Heirarchical data format (HDF5)

HDF5 is a file format designed to store and organize large amounts of numerical data.
HDF5: API Specification

It is:
  • binary (so efficient)
  • handles multidimensional data
  • has a wide range of types, include complex and double precision
  • deals with endian-issues
  • stores data hierarchically, datasets (ie files) a kept in a tree of groups (ie directories)
  • stores metadata as attributes, attached to groups or to datasets.

HDF5 can be read and written by:
  • Mathematica (see below)
  • Matlab
  • Python (h5py), also PyTables (see below)
  • Labview - but see below.
  • Quite a lot of other languages which we don't use in the lab: perl, IDL,

Labview and HDF5

Labview has in the past used HDF5 as an internal format, but only written a limited and specific subset of it. General Labview support seems to be some time away. NI seems committed to their TDMS file format (proprietary, but well documented, doesn't support 2D arrays etc). This lavag post seems to indicate NI tried HDF5 and found performance issues, which are slightly worrying, but we are not likely to need to append >100 separate datastreams. It also discusses their commitment to TDMS and extending TDMS. This is disappointing given HDF5 and other open standards like XSIL.

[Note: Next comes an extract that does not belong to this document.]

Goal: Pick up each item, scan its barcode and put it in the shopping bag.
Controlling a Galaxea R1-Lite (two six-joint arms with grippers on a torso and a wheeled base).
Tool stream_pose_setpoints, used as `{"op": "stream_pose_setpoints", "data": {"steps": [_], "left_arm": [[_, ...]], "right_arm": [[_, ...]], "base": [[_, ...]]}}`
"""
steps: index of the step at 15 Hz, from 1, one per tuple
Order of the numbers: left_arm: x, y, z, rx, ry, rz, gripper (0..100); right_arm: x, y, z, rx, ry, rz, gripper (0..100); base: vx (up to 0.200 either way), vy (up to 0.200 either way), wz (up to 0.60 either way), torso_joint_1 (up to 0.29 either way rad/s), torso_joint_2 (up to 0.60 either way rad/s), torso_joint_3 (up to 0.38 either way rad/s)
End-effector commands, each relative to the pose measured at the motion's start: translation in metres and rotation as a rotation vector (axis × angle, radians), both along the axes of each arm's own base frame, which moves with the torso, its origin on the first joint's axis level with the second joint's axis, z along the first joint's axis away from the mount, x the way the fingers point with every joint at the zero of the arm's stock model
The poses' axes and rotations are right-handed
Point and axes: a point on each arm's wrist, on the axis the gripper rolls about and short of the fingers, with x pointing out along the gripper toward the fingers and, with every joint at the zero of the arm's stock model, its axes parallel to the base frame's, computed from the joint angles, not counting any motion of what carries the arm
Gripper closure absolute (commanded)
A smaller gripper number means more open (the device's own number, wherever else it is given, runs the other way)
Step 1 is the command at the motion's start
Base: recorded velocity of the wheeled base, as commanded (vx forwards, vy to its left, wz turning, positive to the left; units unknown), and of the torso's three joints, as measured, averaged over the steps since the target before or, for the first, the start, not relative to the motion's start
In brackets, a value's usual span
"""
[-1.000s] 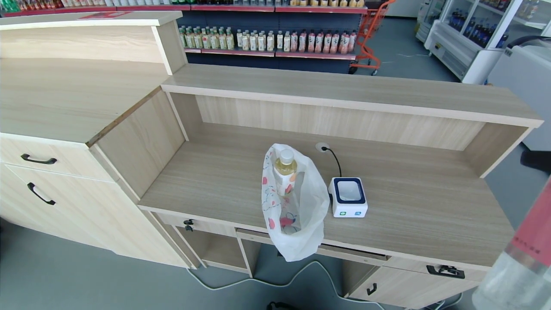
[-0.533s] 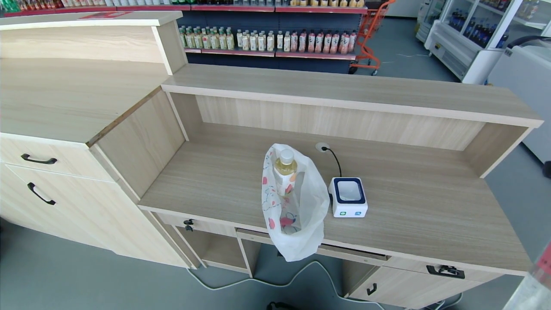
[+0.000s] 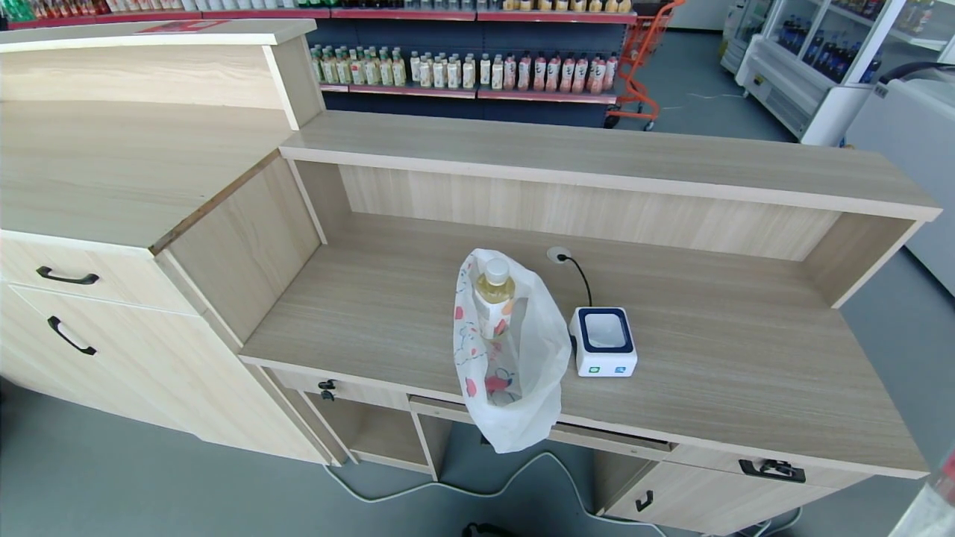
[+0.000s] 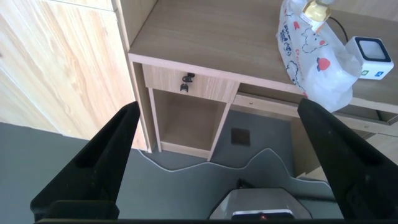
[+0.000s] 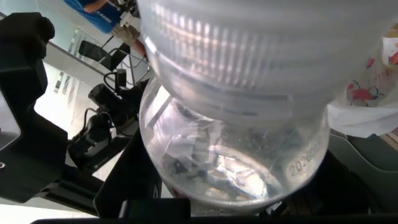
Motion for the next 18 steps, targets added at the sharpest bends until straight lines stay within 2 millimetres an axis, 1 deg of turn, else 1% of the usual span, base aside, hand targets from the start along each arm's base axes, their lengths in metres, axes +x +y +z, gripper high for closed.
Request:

The best available Labview library seems to be LVHDF5 - based on HDF5 1.6.5.

There is mailing list evidence that Tomi Maila is developing a library based on HDF5 1.8, which is more recent, but doesn't seem to be publicly released.

LVHDF5

Some limitations need to be investigated. In particular:

Arrays: "Only conversion of 1-D LabVIEW arrays is supported. Note that datasets may still be of higher dimensionality. Array datatypes are typically found only if contained by a cluster"

Not sure what this means - need to try it and see. It is of course always possible to flatten 2D to 1D and store, but highly undesirable.

Biggest problem appears to be very slow data conversion using strings

Install puts hdf5dll.dll, szlibdll.dll, and zlib1.dll in C:\Windows\SysWOW64.

Directly calling the HDF5 DLL from LabVIEW

Is now a development project documented at HDF5 Direct To LabVIEW.

GUIs to work with HDF5 files

There are also some nice GUI explorers such as ViTables (in python), HDF Explorer (windows only) and HDFView (java, cross-platform).

H5LT: Lightweight HDF5 interface

This lightweight C wrapper looks promising if we need to roll our own interface. There is an H5LT tutorial. It is particularly attractive because we don't have to fuss with #defines. A good example is that rather than saying:
H5LTread_dataset (file_id, dset_name, H5T_NATIVE_INT, data);
which relies on H5T_NATIVE_INT being set somewhere, likely in a header file that Labview doesn't know about, we can just as well say:
H5LTread_dataset_int (file_id, dset_name, data);
which should be trivially callable from labview. Similary, creating a (possibly multidimensional) dataset is as easy as:
H5LTmake_dataset_int (file_id, DSET3_NAME, rank, dims, data_int_in);
Note that DSET3_NAME is not a #define, it's a string constant.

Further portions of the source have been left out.